An eerily familiar scene

The incident felt eerily familiar to Stanford. Just two weeks before, she’d had the opportunity to interview Dr. Tamika Cross, who had come to the Massachusetts Medical Society to lecture on gender and racial bias in medicine.

In 2016, Cross, a young black obstetrician/gynecologist at Memorial Hermann Hospital in Texas, was flying Delta Airlines home from a friend’s wedding when a man on her flight fell ill. A call for help came over the loud speaker, but when she tried to help a flight attendant dismissed her saying “We are looking for actual physicians or nurses,” according to Cross.

She shared her story on Facebook, which resulted in thousands of comments and similar stories from minorities and women who said they had faced the same skepticism about whether they “looked like doctors.”

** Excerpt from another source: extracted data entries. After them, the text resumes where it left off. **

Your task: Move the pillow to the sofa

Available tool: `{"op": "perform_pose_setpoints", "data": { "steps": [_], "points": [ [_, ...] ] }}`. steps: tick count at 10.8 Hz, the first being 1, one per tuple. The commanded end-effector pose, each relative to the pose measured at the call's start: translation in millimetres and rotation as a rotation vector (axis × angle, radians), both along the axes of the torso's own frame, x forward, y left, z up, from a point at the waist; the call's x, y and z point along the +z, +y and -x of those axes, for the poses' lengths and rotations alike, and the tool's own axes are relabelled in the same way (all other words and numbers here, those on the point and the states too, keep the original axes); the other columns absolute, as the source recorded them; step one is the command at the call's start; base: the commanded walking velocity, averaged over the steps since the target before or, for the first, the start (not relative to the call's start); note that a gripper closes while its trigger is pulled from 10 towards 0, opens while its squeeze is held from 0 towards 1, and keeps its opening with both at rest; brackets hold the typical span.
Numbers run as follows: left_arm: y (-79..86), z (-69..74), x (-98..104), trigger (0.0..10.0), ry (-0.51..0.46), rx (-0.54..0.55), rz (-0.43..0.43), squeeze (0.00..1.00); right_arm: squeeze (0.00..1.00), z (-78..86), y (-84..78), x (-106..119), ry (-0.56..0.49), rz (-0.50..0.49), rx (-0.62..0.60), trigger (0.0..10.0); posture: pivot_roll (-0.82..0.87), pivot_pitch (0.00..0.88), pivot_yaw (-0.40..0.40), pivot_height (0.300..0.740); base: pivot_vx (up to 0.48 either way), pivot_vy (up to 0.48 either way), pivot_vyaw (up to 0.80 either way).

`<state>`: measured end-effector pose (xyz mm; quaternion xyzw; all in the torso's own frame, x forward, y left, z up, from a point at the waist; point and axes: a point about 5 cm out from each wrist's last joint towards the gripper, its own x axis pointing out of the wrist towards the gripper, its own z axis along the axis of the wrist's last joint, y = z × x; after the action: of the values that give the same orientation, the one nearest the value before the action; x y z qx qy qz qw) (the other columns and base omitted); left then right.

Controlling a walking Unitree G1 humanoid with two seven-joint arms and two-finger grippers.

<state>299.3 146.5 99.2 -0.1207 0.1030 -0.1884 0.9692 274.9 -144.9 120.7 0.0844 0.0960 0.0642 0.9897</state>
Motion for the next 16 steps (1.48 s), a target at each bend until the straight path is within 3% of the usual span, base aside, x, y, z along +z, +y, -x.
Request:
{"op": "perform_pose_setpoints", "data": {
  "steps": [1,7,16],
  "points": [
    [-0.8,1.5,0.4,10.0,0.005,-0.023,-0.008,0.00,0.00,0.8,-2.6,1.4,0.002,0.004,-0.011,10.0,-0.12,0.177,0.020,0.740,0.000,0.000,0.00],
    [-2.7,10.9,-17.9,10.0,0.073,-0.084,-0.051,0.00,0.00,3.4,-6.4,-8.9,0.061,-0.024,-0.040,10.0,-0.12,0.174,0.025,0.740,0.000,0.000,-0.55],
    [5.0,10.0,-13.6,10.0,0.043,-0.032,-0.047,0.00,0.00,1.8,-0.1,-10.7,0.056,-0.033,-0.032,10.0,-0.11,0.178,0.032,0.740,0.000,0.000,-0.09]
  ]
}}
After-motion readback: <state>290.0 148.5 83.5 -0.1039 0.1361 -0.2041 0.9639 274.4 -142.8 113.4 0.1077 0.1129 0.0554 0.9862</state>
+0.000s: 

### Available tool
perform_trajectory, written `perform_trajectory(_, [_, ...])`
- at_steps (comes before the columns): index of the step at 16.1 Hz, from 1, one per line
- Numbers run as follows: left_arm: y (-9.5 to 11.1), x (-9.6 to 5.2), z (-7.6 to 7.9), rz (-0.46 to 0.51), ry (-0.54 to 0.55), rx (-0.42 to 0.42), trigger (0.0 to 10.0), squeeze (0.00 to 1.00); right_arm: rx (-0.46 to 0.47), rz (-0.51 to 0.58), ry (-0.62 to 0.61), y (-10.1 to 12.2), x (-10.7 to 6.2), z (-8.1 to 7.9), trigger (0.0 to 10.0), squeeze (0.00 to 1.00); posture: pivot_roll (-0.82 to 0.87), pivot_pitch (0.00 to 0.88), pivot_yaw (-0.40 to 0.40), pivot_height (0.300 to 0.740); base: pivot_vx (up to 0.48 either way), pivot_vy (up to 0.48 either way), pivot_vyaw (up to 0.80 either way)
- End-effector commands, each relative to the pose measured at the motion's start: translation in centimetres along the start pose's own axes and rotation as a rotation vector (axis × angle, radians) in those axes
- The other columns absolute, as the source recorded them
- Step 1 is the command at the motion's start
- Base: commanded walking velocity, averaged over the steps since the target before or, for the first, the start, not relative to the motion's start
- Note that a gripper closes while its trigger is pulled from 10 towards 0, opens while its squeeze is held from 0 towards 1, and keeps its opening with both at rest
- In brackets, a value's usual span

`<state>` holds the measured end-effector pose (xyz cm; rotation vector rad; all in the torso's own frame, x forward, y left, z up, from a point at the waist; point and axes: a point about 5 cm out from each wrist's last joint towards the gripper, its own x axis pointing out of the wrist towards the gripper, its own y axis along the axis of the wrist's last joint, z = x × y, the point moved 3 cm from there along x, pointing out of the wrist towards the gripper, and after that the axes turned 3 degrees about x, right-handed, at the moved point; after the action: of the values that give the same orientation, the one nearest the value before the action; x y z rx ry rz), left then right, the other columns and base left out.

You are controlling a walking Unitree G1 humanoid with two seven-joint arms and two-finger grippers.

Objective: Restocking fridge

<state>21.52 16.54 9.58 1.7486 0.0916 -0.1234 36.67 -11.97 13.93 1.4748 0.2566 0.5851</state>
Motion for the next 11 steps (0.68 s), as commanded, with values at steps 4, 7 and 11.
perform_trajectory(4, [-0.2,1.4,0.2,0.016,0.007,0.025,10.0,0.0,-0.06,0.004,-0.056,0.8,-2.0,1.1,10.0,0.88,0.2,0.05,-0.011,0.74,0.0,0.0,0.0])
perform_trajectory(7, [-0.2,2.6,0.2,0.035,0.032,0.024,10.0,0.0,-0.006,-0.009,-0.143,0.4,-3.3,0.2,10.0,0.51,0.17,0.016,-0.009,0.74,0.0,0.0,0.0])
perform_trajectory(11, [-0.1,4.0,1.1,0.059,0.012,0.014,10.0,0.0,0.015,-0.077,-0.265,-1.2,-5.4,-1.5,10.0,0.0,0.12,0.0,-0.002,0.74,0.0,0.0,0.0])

Her story helped trigger changes in Delta policies, too. As of Dec. 1, 2016, the airline stopped requiring medical professionals to produce his/her credentials before helping a passenger in distress. Stanford’s flight from Indianapolis back to Boston was a Delta Connection flight.

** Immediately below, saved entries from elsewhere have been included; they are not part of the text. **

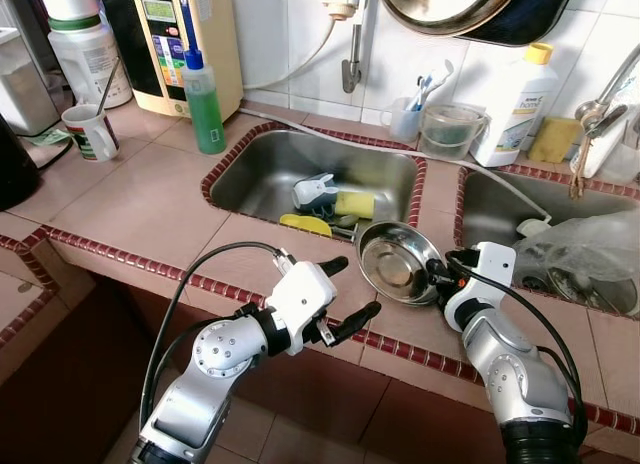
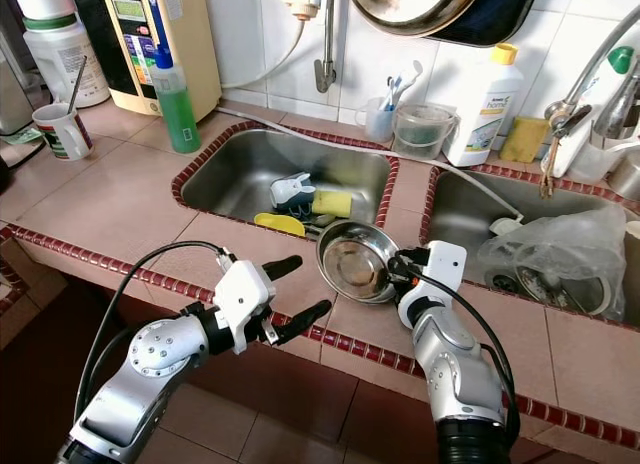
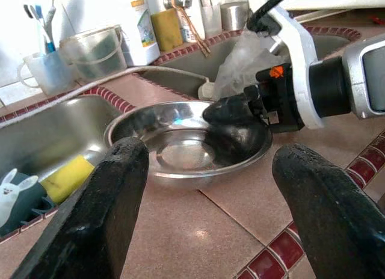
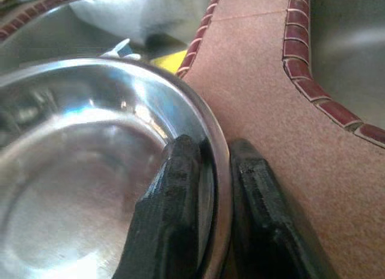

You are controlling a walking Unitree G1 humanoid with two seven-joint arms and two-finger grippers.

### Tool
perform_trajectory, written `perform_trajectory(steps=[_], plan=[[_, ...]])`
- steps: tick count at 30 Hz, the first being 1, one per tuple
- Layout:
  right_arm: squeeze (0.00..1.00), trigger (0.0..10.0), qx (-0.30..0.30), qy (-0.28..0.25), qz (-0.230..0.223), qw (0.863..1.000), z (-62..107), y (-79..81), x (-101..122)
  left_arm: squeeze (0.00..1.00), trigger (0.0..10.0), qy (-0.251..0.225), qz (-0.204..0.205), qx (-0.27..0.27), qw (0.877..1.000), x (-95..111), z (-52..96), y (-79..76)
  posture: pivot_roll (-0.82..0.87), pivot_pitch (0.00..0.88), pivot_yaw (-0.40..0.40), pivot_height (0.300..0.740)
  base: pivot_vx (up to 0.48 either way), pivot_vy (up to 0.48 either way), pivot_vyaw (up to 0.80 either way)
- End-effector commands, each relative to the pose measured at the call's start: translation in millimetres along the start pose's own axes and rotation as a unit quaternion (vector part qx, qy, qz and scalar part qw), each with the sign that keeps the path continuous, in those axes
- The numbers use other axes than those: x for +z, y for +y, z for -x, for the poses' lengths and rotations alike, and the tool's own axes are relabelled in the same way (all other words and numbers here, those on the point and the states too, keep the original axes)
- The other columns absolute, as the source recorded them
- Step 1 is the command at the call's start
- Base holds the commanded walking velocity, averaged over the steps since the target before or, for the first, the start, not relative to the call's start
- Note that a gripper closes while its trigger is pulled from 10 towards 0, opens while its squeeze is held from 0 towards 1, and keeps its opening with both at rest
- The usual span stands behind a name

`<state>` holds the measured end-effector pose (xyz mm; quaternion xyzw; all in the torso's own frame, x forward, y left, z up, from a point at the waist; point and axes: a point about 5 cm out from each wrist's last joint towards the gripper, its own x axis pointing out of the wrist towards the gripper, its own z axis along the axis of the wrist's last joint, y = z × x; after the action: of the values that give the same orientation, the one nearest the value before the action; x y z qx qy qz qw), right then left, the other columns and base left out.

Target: Kitchen organization

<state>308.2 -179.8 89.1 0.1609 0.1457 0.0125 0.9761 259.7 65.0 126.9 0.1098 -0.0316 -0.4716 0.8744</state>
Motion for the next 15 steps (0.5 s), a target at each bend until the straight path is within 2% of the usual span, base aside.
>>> perform_trajectory(steps=[1, 12, 13, 14, 15], plan=[[0.0, 0.0, -0.009, 0.006, -0.005, 1.0, 0.8, -4.4, 0, 0.0, 10.0, -0.006, -0.009, -0.006, 1.0, 7, -0.4, 1.3, -0.01, 0.0, -0.009, 0.74, 0.0, 0.0, 0.0], [0.0, 0.0, -0.005, -0.014, -0.002, 1.0, 1.3, -3.6, 7, 0.0, 10.0, -0.011, -0.005, 0.0, 1.0, 9, -1.7, 1.6, -0.01, 0.0, -0.011, 0.74, 0.0, 0.0, 0.0], [0.0, 1.6, -0.005, -0.018, 0.001, 1.0, 1.3, -3.5, 8, 0.0, 10.0, -0.011, -0.005, 0.001, 1.0, 10, -1.8, 1.8, -0.01, 0.0, -0.011, 0.74, 0.0, 0.0, 0.0], [0.0, 1.6, -0.005, -0.018, 0.001, 1.0, 1.3, -3.5, 8, 0.0, 10.0, -0.011, -0.005, 0.001, 1.0, 10, -1.8, 1.8, -0.01, 0.0, -0.011, 0.74, 0.0, 0.0, 0.0], [0.0, 10.0, -0.003, -0.044, 0.007, 0.999, 1.1, -2.4, 16, 0.0, 10.0, -0.015, -0.002, 0.014, 1.0, 11, -3.1, 4.5, -0.01, 0.0, -0.011, 0.74, 0.0, 0.0, 0.0]])
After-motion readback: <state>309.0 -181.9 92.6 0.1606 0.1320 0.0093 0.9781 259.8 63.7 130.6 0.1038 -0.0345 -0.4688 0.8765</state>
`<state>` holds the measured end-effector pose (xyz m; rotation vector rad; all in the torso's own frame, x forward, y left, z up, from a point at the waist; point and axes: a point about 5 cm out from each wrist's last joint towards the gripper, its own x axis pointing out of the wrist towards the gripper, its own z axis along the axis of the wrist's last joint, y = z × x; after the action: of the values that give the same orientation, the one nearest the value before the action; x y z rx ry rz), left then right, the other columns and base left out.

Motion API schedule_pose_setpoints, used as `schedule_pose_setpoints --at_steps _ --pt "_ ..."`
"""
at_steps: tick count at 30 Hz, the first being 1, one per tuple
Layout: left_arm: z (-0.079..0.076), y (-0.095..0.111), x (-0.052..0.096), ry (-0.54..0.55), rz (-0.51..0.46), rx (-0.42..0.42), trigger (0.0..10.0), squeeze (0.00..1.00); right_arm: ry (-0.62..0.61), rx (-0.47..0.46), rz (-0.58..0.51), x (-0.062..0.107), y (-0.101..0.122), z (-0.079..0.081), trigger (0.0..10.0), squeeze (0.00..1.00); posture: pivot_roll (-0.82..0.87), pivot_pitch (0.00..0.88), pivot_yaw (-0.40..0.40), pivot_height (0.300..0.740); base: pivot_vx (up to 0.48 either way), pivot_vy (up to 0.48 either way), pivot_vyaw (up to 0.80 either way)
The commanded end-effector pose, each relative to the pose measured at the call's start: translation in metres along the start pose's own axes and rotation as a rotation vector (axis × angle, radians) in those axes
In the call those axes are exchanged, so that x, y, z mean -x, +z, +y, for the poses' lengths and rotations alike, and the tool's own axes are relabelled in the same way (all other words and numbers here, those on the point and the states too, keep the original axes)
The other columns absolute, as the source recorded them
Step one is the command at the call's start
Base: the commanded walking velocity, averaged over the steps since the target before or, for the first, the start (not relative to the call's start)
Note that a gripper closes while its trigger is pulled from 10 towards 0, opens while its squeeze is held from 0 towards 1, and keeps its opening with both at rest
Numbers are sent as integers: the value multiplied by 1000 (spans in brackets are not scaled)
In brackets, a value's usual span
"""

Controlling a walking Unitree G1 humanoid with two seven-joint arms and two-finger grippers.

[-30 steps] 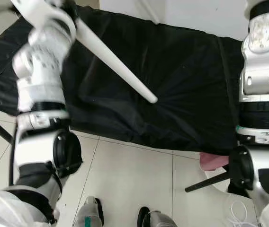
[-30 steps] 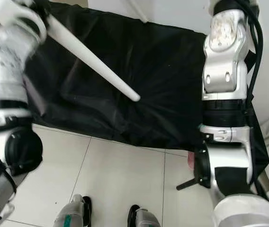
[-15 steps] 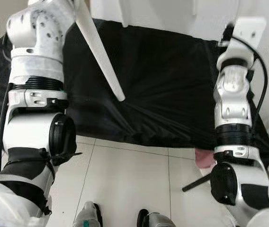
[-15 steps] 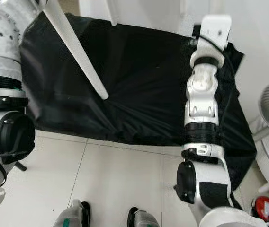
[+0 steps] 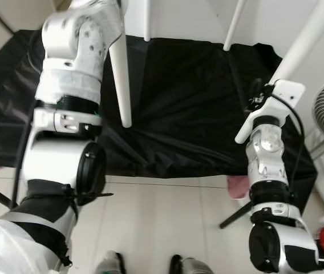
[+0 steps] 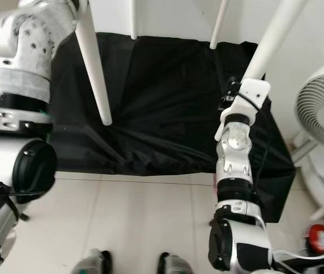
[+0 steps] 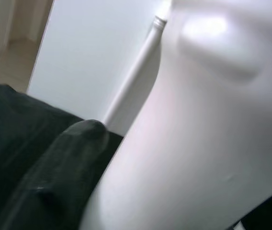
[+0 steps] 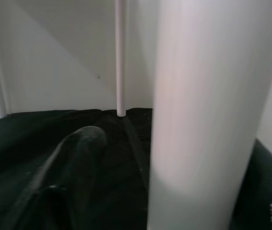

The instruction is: Building children table

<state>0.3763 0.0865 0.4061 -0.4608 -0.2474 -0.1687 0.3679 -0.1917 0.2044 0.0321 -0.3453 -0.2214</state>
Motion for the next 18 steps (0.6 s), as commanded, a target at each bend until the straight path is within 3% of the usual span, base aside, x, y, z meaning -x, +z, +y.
schedule_pose_setpoints --at_steps 1,9,10,11,12,14,15,18 --pt "-40 -33 5 -402 142 43 10000 1000 194 -32 213 26 -45 42 10000 1000 74 178 -19 740 0 0 0" --pt "-36 -42 14 -443 180 -24 10000 1000 203 -51 122 26 -36 39 10000 1000 77 170 -23 740 0 0 0" --pt "-34 -44 16 -447 185 -44 10000 808 199 -54 99 27 -34 38 10000 1000 79 171 -24 740 0 0 0" --pt "-34 -44 16 -447 185 -44 10000 808 199 -54 99 27 -34 38 10000 1000 79 171 -24 740 0 0 0" --pt "-30 -46 19 -453 188 -67 10000 0 194 -61 67 28 -31 36 10000 1000 79 172 -24 740 0 0 0" --pt "-30 -46 19 -453 188 -67 10000 0 194 -61 67 28 -31 36 10000 1000 79 172 -24 740 0 0 0" --pt "-20 -52 28 -473 187 -127 10000 0 196 -79 3 30 -23 33 10000 0 83 176 -21 740 0 0 0" --pt "-11 -57 34 -484 197 -191 10000 0 206 -75 -30 32 -20 32 10000 0 83 176 -20 740 0 0 0"
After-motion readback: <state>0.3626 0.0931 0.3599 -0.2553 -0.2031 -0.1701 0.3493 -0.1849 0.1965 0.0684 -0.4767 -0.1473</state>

Stanford was able to successfully calm her fellow panicked passenger by talking to her and reading her emails on her laptop. As the plane began getting ready to make its final descent into Boston, one of the flight attendants returned to row 9. “She told me, ‘I just want to let you know that we don’t need to see your license again, because we think you did a good job,” she remembers.

After walking the young woman to her next flight, Stanford headed home to her husband. After she relayed what had happened to her, he encouraged her to tweet Delta about it.

At 10:30 p.m., she wrote on Twitter: “@Delta I am very disappointed that your policies on #Diversity have not (led) to any change. As a #blackwoman #doctor who showed my #medical license to help a passenger on DL5935 your #flightattendant still did not believe I was a #Physician.”

By the next day, The Boston Globe had found her tweet. So had the Boston Fox affiliate. And then media outlets around the world did too. “My husband had predicted that this would go viral, and I was doing like 20 interviews a day,” Stanford remembers.

She didn’t publish the details of the flight on social media to seek notoriety, rather to shine a light on something that she had seen firsthand and that continues to be an issue for minority physicians – something she wants to see change.

“Yes, I think this happened because I was black. Some people think it was because I look young,” she says. “I think it was a compilation of things – first because I was black, second I was female and third was my age. I think commercial airlines need to continuously train their employees in matters like this – in explicit and implicit bias. It’s not just the airlines. It’s an issue that’s so pervasive throughout society.”

And as important as that issue is to Stanford, she also says that at the end of the day, what mattered most was that her patient was OK. “They were so focused on whether I was who I said I was, or who my license said I was, that they never stopped to ask this woman how she felt. Her being OK and feeling better was what was most important.”

Making it better for those who come behind her

That protective and proactive nature is what called her to pursue a career in medicine in the first place, she says. “When I think about the role of the physician and the care of patients, and really just how influential they are in the daily lives of their patients, that was really compelling to me at a very early age. I had a strong desire and felt a pull to (become a physician) very early – about the age of 3.”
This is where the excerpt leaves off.